What if the deal fails?
A blocked deal would lead to several alarming consequences.
A no-deal Iran would have 33,000 pounds of enriched uranium instead of just 660 pounds. It would be able to produce enough fuel for a nuclear weapon in a few weeks instead of a full year.
If Tehran does aspire to build a nuclear weapon, as critics maintain, the dissolution of the deal would, in fact, facilitate their goal. The regime has publicly stated that it would speed up enrichment if the deal was blocked. Iran would also possess additional paths to a bomb without the deal’s prohibition on Iran reprocessing its plutonium.
What is more, the collapse of the plan would scuttle the enhanced transparency that the international community would have gained about Iran’s nuclear program as a result of inspections.
In the wake of a blocked deal, the solidarity underpinning the present multilateral, UN-backed sanctions program would dissipate. That would leave the US standing alone or with few allies. The historical record shows that without multilateral sanctions, the US lacks leverage to make Iran capitulate.
Additionally, China and Russia are likely to benefit by exploiting American obstinacy as an excuse to strike trade deals with Iran. That would bolster China’s economic and Russian’s strategic positions.
But the most dangerous diplomatic setback would be the effect a botched deal could have on America’s transatlantic alliances. America’s allies strongly back the deal. Blocking the JCPOA would quite likely result in a deep rift between the United States and its NATO allies, crippling support for future collaboration.
And then there is the question of how the sinking of the pact would complicate nonproliferation objectives far beyond the Middle East. America’s perceived unwillingness to negotiate on nuclear diplomacy would further marginalize any pro-diplomacy voices inside North Korea, arguably the more significant nuclear threat. Blocking the accord would ossify Pyongyang’s distrust of the US and give greater momentum to North Korea’s nuclear buildup.
Minding valid concerns
Critics of the deal emphasise the danger presented by the windfall of unfrozen money Tehran will acquire. They predict that money will flow to Iran’s military and its investment in militant foreign activities, including sponsorship of terrorist organisations.

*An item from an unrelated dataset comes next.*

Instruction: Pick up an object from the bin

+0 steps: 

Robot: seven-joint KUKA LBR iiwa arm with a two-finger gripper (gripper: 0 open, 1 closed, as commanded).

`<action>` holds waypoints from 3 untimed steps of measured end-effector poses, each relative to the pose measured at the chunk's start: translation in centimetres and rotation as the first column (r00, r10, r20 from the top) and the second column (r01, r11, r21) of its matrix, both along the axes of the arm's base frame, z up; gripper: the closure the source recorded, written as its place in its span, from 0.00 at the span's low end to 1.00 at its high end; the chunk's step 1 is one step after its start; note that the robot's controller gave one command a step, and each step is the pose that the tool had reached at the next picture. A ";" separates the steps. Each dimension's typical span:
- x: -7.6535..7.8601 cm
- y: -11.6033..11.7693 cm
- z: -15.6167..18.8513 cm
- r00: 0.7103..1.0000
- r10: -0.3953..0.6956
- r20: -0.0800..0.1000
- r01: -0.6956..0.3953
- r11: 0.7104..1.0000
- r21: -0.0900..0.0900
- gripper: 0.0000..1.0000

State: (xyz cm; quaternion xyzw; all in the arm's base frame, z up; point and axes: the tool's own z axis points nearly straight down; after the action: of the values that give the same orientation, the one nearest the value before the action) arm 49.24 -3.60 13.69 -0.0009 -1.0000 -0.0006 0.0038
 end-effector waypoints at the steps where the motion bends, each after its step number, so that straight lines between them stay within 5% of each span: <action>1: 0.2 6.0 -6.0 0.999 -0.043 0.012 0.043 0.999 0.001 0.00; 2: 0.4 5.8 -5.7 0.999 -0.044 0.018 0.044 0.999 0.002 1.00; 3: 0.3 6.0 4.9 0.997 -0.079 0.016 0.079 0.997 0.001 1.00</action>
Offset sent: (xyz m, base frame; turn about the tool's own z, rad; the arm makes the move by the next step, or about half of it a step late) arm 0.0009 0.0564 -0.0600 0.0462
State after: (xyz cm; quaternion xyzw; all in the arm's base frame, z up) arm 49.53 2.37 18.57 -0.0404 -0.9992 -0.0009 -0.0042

They’re not wrong — funding will probably flow in this direction. Still, the danger presented by this for the US and its regional allies is far less than the threat posed by the robust nuclear program that will likely emerge in the deal’s absence.
Moreover, the amount of funds freed up by the end of sanctions that will be devoted to military ends is probably much less than critics suggest.

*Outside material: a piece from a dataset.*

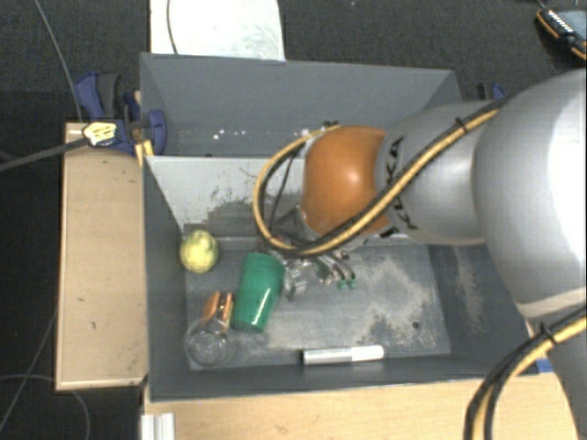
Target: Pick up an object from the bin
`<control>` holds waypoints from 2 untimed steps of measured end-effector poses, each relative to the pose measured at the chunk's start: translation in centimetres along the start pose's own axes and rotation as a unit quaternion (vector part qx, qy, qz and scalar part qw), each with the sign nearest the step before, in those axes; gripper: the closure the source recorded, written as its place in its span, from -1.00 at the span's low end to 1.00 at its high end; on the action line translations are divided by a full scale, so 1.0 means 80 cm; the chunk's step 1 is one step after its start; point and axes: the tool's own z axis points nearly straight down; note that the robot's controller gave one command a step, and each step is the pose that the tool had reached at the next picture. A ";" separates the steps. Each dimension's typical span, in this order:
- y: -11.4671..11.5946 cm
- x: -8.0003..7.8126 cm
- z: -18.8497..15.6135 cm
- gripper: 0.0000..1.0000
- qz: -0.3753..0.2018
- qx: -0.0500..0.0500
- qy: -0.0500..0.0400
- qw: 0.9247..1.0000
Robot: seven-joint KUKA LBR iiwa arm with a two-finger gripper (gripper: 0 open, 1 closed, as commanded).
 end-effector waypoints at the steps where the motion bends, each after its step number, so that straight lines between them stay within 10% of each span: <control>1: 0.000 0.000 -0.011 1.00 0.001 0.000 -0.001 1.000; 2: 0.000 0.000 -0.047 1.00 0.001 0.000 0.000 1.000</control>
Offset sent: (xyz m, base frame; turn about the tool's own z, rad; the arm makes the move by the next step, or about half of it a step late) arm 0.0003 0.0001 0.0539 0.0006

Iran has pressing economic matters it must deal with immediately. The regime will have to invest between $US100 billion and $US200 billion in its oil and gas industries simply to reestablish past production levels. To satisfy the rising expectations of the public regarding the economic bounty it expects to materialise after the deal, the government will also have to invest in the domestic economy.
If the bulk of the unfrozen money does indeed flow to the military, the US and its allies might even benefit from a better financed Iranian military, which could use the new funds to step up its military operations against the Islamic State.

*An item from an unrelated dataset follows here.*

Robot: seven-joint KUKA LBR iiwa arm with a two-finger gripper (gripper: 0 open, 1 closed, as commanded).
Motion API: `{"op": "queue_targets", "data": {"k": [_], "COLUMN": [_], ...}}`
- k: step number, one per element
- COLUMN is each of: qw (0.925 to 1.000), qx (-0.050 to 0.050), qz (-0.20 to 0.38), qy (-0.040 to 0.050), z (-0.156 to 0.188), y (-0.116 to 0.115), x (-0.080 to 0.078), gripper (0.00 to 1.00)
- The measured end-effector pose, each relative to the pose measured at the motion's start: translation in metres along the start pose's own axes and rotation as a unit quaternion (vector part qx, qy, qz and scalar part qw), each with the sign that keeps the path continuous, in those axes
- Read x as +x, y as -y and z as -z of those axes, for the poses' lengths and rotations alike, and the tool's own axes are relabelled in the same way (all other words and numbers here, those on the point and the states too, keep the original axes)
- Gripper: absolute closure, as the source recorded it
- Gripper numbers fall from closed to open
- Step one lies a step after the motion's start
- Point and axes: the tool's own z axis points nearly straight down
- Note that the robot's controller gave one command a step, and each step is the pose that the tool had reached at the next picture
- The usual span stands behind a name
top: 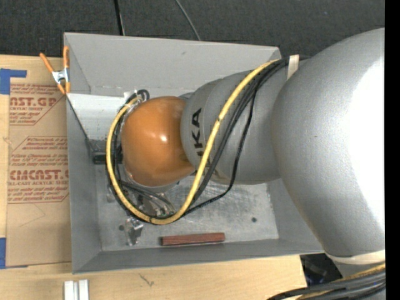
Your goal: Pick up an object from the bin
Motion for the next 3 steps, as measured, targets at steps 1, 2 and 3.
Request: {"op": "queue_targets", "data": {"k": [1,2,3], "qw": [0.9994,0.9993,0.9993], "qx": [0.000,0.001,0.000], "qz": [0.036,0.035,0.035], "qy": [0.0018,0.0088,0.0077], "z": [-0.0643,-0.0645,-0.0647], "y": [0.0878,0.0883,0.0883], "x": [0.0322,0.0299,0.0300], "gripper": [1.00,0.00,0.00]}}
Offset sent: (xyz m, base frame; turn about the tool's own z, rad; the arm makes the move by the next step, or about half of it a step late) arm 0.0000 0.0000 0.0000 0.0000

Still, simply signing a deal with Iran does not automatically make this episode of diplomacy a success. The devil is indeed in the details — implementation and verification.
The international community must prove its resolve to Iran. Iran must be shown that it will be held accountable and that automatic “snapback” provisions of the deal will be reimposed in response to a significant and unresolved violation.
The deal indeed fails to achieve all that the US could have hoped for. Still, the accord offers a credible path to a peaceful resolution of the crisis, and therefore it would be far too risky to turn it down.